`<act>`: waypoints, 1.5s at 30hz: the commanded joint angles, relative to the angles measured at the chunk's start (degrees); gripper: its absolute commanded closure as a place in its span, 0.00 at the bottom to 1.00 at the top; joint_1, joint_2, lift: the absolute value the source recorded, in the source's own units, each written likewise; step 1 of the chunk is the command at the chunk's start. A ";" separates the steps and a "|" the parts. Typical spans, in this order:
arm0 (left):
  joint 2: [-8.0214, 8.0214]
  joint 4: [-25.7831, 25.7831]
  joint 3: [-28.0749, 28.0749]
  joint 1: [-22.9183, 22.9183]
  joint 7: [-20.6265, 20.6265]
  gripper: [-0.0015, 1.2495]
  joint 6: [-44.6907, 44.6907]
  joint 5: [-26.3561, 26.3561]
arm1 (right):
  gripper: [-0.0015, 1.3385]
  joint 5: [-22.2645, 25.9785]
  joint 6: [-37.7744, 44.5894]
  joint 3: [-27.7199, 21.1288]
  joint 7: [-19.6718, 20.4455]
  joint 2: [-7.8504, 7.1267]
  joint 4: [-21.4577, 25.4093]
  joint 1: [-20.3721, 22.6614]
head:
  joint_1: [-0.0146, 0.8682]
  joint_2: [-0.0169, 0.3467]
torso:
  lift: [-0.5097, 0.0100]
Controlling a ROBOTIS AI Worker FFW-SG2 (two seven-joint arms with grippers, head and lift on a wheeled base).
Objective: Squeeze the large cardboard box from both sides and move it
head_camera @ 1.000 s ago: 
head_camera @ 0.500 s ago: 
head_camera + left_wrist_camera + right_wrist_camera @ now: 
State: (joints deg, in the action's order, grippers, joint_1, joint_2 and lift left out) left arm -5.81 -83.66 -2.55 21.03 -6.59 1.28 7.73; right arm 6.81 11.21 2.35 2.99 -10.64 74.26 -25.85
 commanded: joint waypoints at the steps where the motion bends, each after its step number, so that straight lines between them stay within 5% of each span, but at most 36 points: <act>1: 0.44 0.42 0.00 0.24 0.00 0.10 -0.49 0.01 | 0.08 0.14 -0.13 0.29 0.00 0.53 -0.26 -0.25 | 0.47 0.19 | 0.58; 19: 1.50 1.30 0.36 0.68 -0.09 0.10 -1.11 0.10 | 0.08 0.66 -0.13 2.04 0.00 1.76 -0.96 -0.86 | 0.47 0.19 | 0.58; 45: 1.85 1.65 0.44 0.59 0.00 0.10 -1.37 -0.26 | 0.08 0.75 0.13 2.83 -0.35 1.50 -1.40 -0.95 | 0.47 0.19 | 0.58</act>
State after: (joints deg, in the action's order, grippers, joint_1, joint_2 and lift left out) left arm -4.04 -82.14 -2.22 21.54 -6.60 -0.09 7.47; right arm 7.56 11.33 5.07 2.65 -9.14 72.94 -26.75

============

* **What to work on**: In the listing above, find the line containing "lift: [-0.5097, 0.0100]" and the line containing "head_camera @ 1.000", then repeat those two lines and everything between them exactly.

* **Answer for this exercise**:
  lift: [-0.5097, 0.0100]
Controlling a ROBOTIS AI Worker FFW-SG2 (two seven-joint arms with grippers, head and lift on a wheeled base).
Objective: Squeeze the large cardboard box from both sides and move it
head_camera @ 1.000 s ago: 

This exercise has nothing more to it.